Creating Ability-Positive Theatre for Children
The word “disability” carries a negative connotation, and I think the fact that it’s used so much as a way to describe people is problematic. I prefer the term “ability-positive,” which offers a realistic and constructive way of looking at different ability statuses in society.
When it comes to classifying theatre, “ability-positive” indicates a production that offers equal access to opportunities and celebrates all abilities within the presentation and execution. Stories that are ability-positive center around real or fictional characters with different ability statuses, not for dramatic reasons, like an abled character experiencing a new struggle, but simply to show humans, in all their complexities, who make up the fabric of our world.
I am a theatremaker with Asperger’s Syndrome, and, growing up, I rarely saw myself reflected in characters on stage or in other entertainment. I had to make do with seeing actors who did not have a differing ability status “own the challenge” of portraying a “disabled” character. I had Flowers For Algernon as the distinct “disability” play, and I couldn’t relate to an abled image of who I was in the character of Charlie Gordon.
“Ability-positive” indicates a production that offers equal access to opportunities and celebrates all abilities within the presentation and execution.
Through my love of classic film, I found The Miracle Worker and was taken by the way Helen Keller and Annie Sullivan were portrayed, but also how they were seen. I loved the moment where Annie holds Helen to the same standards as everyone at the dinner table and advocates for their shared humanity by asking that Helen’s parents discipline her. I saw the ability-positivity in Annie’s order: Helen was just a kid who was misbehaving and needed to be held accountable.
Later, I became familiar with Children Of A Lesser God. What I loved about Marlee Matlin’s character, a Deaf woman, was that she rejected an able society’s demands that she sign; she wanted to be respected for who she was. As a teenager, I could relate to that; I didn’t want to fall into the stereotypes of what someone with Asperger’s was like, I wanted to be who I was authentically. I had a hero in Marlee’s character. I also had Shelby Eatenton Latcherie from Steel Magnolias, who wasn’t going to let diabetes stop her from living her life and pursuing her goals—even though everyone was scared for her, wanted to protect her, and idolized her for living her life despite it all. I longed for an image that represented me.
During this time, I found and starting working in theatre. After college, when I had owned the fact that Asperger’s was a part of me that I could not change, a friend of mine, Allison Garrigan, started a professional children’s theatre company in Cleveland called Talespinner Children’s Theatre. There, local playwrights, actors, and directors could create original plays for children that celebrate the world and all its beautiful complexities through multicultural, respectful folktales.

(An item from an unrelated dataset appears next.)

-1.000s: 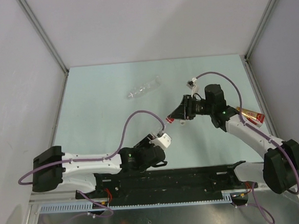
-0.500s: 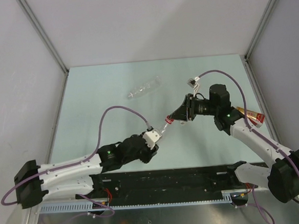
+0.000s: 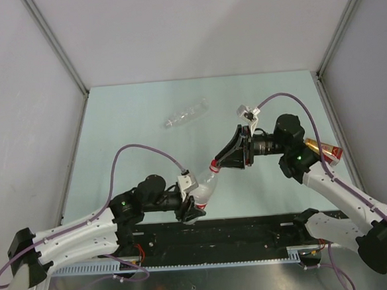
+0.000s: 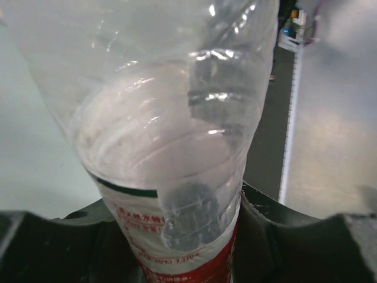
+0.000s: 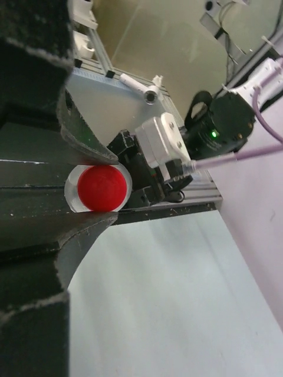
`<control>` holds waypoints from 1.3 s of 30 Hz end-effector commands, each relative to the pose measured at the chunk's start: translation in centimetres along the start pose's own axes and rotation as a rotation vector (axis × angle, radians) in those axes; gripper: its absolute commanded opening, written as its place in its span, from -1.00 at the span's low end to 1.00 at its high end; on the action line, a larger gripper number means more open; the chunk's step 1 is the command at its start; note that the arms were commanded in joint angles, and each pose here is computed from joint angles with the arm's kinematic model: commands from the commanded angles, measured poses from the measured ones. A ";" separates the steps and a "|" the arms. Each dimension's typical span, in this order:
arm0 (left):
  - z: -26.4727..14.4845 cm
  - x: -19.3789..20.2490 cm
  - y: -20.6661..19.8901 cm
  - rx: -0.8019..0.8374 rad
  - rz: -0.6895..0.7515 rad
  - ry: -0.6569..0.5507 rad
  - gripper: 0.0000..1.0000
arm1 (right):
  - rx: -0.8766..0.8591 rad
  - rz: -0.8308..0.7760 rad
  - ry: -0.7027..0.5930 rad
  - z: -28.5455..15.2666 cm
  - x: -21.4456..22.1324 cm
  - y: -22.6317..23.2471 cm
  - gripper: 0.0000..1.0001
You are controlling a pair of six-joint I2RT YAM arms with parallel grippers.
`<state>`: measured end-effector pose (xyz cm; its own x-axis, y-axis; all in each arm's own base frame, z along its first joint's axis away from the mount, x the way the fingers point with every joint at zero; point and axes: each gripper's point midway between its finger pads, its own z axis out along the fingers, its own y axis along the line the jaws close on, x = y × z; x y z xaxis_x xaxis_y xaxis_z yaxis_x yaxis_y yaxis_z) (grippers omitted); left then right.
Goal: Unscrew the bottle caps
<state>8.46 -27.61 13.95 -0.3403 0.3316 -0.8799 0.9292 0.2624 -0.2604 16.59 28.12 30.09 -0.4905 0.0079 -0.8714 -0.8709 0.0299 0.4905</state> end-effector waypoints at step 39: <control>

A couple of years ago, Talespinner started a new plays workshop series called PLAYground. I thought about writing an ability-positive play that would center around a character with a different ability status, what I had longed to see portrayed. I thought about one of my favorite folktales growing up, Hans Christian Andersen’s The Ugly Duckling, the story of a duckling who was thought to be ugly by others, but, in a happy ending, finds out he’s a swan. I thought about how Andersen was said to have had Asperger’s Syndrome, like me, except his time period didn’t have that medical term, just “eccentric” and “awkward.” I thought about how people with differing ability statuses are treated as ugly, and how some, like myself, are prone to internalize that feeling each time we experience it. I also thought about conformity and the unrealistic expectations created by perfectionist standards, which are impossible for anyone with differences to live by.
I started writing. Though it took a while, my adaption of The Ugly Duckling was produced at PLAYground this past summer.
Like any playwright who seeks to challenge the society they live in, I was terrified. The play holds accountable often-benevolent, protective parents, as well as the ones who don’t try to do well by their different child or blame the child for their shortcomings, and I was worried about offending the adults in the audience. I also didn’t want my play to offend people of different ability statuses because their lived experience might be unlike what the play presented. I was afraid of showing the often-unseen reality that a child with a different ability status picks up on what their parents, siblings, and the rest of society say around them at an early age, and how that internalized judgment sticks with them throughout life. I was worried that the essence of the story—that differences are good and we should accept them all—wouldn’t resonate.
But I kept going. I was determined to show how intelligence from people with various ability statuses can be appreciated. I wanted to show that even amid adverse situations, people like me can be valued for our contributions, intelligence, observations, and genuine selves, and that that isn’t hard to do. Despite my fears, when it came time to present my play to audiences, the story’s anti-bullying message seemed to resonate.
I believe all children should be able to see themselves reflected on stage and screen, unlike the experience I had as a kid. That means we need more ability-positive stories. The Ugly Duckling was my first attempt at making this change. I hope to create a positive image for children with different ability statuses to relate to: that we all belong in society.